Le Hot Club de ma rue : Le gros club
Musique

Le Hot Club de ma rue : Le gros club

Le Hot Club de ma rue impose sa loi allègre de quadrilatère en quadrilatère. Discussion sur les enjeux manouches contemporains avec son leader, Martin Tremblay.

Oui, le nom du Hot Club de ma rue renvoie au Quintette du Hot Club de France du saint père de la musique manouche, Django Reinhardt. La formation ne constitue pas moins un hot club à proprement parler, un gros club, une équipe tout étoiles de la filière manouche-tzigane-swing québécoise: sa violoniste Josianne Laberge bastringuait jadis avec Polémil Bazar et son contrebassiste Mathieu Deschenaux propage l’héritage est-européen avec Gadji-Gadjo. Quant à Olivier Pépin, guitariste rythmique, on dira qu’il est le mouton noir, lui qui électro-rocke avec The Man Machine et exalte le mauvais goût avec Pedo Pedro.
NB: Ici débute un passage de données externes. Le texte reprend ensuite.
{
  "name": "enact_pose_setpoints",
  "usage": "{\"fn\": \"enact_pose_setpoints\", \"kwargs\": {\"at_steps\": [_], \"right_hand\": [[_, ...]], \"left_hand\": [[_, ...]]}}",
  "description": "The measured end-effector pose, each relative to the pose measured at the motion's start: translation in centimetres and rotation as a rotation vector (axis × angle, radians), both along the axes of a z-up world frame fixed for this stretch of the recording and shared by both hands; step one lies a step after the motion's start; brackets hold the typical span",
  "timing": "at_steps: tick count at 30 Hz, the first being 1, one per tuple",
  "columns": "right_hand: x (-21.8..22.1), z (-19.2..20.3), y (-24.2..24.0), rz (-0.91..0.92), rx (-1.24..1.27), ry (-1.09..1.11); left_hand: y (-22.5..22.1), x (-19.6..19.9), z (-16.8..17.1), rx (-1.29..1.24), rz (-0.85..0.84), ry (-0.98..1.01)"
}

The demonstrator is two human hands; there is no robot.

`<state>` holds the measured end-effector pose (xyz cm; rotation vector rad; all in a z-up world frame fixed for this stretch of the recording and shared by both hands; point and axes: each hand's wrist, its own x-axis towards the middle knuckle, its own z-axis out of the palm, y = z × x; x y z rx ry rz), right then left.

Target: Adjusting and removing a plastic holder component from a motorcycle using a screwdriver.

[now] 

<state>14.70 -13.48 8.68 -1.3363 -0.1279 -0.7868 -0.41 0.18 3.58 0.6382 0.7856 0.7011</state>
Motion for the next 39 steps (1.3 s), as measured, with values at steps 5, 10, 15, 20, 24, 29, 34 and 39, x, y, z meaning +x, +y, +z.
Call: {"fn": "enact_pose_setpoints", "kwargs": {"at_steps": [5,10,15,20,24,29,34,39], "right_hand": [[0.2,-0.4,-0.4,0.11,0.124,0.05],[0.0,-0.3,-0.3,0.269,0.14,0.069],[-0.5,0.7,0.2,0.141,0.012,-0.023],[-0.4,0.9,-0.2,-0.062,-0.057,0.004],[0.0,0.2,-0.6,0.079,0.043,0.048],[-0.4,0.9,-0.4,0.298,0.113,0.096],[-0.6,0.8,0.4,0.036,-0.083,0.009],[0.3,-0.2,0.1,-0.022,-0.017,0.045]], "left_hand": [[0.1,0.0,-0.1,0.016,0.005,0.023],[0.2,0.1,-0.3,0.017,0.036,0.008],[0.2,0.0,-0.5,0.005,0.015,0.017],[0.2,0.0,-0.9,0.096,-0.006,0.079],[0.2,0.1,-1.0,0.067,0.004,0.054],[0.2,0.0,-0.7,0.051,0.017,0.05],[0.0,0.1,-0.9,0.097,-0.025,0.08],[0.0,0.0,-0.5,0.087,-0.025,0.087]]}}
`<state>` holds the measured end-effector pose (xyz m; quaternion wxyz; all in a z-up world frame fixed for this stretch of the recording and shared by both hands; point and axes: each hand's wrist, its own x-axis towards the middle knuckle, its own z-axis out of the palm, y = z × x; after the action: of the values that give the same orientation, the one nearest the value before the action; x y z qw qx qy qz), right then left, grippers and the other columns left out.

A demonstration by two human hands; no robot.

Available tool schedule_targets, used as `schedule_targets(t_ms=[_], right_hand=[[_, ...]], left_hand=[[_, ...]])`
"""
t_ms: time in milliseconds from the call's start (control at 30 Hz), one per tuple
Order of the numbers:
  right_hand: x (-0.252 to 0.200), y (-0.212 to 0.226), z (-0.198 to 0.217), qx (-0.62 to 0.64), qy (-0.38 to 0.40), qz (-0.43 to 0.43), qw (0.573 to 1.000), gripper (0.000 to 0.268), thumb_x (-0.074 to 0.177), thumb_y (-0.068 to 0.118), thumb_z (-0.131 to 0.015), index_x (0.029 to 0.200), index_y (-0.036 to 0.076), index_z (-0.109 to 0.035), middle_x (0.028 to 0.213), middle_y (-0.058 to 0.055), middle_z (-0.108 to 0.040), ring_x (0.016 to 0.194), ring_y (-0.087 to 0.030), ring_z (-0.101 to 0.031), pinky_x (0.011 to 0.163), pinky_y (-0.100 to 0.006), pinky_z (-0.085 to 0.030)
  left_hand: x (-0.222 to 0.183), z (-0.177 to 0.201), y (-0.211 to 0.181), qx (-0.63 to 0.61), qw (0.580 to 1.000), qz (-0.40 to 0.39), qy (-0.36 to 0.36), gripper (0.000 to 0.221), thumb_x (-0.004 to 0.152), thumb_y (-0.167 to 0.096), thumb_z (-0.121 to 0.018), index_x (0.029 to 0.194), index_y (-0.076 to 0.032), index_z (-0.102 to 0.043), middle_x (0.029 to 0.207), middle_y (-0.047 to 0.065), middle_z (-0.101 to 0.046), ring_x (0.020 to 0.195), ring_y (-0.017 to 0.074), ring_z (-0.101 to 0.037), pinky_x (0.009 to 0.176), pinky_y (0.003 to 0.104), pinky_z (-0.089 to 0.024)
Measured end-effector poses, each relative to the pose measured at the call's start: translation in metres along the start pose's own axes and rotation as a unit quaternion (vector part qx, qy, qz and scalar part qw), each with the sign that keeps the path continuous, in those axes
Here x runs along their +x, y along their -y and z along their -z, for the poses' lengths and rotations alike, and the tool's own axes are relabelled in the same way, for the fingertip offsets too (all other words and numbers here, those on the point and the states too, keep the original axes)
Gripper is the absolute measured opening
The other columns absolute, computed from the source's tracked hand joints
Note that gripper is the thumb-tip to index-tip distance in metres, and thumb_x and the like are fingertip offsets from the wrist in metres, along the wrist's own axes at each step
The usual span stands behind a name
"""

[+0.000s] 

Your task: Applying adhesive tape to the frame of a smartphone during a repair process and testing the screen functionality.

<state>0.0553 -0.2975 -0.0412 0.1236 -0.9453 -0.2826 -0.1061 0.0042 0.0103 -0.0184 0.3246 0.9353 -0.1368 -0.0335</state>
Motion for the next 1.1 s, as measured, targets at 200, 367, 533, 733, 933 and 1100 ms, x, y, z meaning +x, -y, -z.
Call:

Le capitaine, vétéran et guitariste soliste, Martin Tremblay, décrit la posture de son torride club par rapport à un genre qui compte son lot de puristes. "Deux visions se rencontrent. On est vraiment assez respectueux de la tradition à la base: on joue en formation quartette, on reprend beaucoup de trucs que Django a faits, etc. De plus en plus cependant, on commence à composer, mais toujours dans l’esprit manouche."
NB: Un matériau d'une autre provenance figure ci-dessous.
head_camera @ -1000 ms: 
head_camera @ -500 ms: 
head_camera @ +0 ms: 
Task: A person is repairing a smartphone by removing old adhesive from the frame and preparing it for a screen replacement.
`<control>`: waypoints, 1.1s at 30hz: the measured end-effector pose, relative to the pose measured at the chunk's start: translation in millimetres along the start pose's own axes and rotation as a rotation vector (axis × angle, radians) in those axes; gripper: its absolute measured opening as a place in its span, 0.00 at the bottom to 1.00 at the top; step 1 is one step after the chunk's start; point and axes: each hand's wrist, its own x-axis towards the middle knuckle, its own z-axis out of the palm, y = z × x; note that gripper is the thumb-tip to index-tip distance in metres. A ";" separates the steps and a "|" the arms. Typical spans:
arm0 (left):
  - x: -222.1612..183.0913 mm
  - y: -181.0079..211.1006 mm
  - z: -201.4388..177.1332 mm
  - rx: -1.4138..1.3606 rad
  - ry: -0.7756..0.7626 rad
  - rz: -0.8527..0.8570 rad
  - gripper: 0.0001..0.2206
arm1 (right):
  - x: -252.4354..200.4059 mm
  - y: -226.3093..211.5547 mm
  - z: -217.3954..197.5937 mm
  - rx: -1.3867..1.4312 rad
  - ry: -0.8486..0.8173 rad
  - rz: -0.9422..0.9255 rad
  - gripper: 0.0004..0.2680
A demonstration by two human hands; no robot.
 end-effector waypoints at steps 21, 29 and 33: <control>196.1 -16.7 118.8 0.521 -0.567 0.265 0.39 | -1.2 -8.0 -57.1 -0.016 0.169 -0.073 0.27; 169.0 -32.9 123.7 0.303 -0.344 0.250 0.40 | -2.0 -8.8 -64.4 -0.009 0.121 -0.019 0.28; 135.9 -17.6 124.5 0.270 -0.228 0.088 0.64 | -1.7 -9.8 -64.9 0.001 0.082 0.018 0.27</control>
Un premier album paru en 2009, Songe d’automne, laisse entendre cette tension entre classicisme et douce profanation. Ainsi qu’un jeu de guitare très dégourdi. "C’est d’abord un grand défi d’avoir les deux mains en forme parce qu’il y a beaucoup de licks. C’est assez intense, très physique. Même l’accompagnement, qui peut paraître un peu plus facile, requiert beaucoup d’endurance. Olivier, au début, trouvait ça tough. C’en est un autre de sortir des patterns typiques de la musique manouche, d’avoir de la créativité, même si c’est sûr que le jeu est basé sur ce que Django a fait, très inspiré, peut-être trop inspiré."

Pause publicitaire: Tremblay fabrique lui-même des guitares dans la vie. Conseil de luthier: "Comme c’est assez compliqué de jouer correctement sans trop taper fort, d’avoir un son agréable, ça aide d’avoir le bon instrument. Quand tu as besoin de plus de volume sur une Les Paul, tu joues avec les amplis; là, tout se passe sur le plan du coup de "pic"."
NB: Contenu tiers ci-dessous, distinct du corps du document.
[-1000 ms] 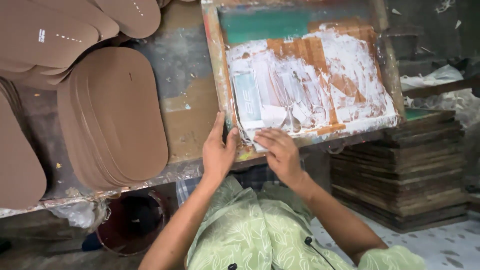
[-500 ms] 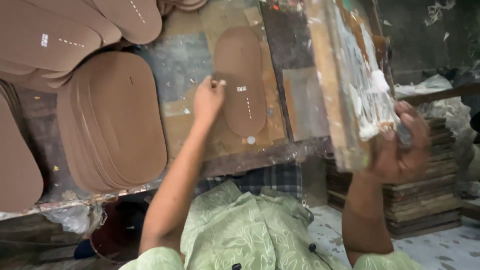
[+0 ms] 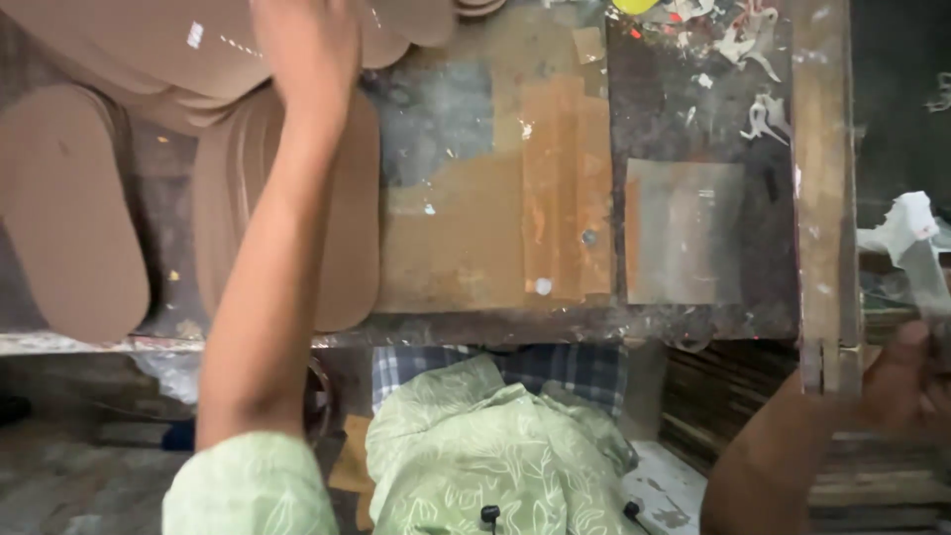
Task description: Screen printing brand logos onto shoe insoles using a manual screen frame.
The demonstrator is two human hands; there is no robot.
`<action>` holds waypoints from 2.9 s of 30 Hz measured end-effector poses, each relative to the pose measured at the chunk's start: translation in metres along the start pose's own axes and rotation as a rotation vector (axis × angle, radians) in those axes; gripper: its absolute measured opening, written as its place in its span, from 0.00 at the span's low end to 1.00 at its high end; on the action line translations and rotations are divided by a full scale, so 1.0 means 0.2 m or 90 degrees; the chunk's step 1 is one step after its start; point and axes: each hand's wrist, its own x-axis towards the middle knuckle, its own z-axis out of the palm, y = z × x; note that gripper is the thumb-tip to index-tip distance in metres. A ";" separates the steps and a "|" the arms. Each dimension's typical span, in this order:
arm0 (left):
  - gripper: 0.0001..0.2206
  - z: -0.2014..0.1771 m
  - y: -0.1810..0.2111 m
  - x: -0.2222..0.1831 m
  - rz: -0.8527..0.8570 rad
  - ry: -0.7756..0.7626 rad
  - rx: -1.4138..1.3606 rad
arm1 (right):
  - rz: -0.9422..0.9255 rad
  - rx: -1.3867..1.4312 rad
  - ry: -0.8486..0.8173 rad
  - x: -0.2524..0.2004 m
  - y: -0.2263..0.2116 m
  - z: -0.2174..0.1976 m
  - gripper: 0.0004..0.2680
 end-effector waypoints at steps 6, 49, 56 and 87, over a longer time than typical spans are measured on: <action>0.34 -0.64 0.56 -0.68 0.139 -0.207 0.135 | 0.039 0.093 0.127 0.33 -0.91 0.59 0.09; 0.42 0.14 0.98 -1.33 0.314 -0.536 0.085 | -0.016 0.102 0.251 0.38 -1.01 0.69 0.08; 0.42 0.26 0.94 -1.17 0.356 -0.579 0.122 | -0.067 0.097 0.252 0.42 -1.02 0.68 0.09; 0.45 0.19 0.88 -1.09 0.497 -0.654 0.085 | -0.027 0.120 0.269 0.43 -1.04 0.71 0.08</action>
Revenons à notre programme principal. Vous disiez que l’on pourrait aller communier à l’autel Django en manifestant un tantinet moins de déférence. Comment faire pour innover sans courroucer les dieux? "En essayant d’aller puiser nos idées ailleurs, en écoutant des guitaristes plus contemporains, au lieu de repiquer Django. Aujourd’hui, il y a tellement de trucs pas pertinents sur le marché. Plusieurs reprennent ses solos note pour note, c’est décevant. L’originalité, ça peut autant être d’avoir son son, son vocabulaire, que de faire des compositions."

Quant au plus gros phénomène manouche de l’histoire du showbizz québécois, les Lost Fingers, d’ex-puristes corrompus par les mélodies saccharinées des 80, Tremblay partage cette tranche de vie: "À cause d’eux, ma belle-mère savait c’était quoi de la musique manouche quand je lui ai donné mon disque."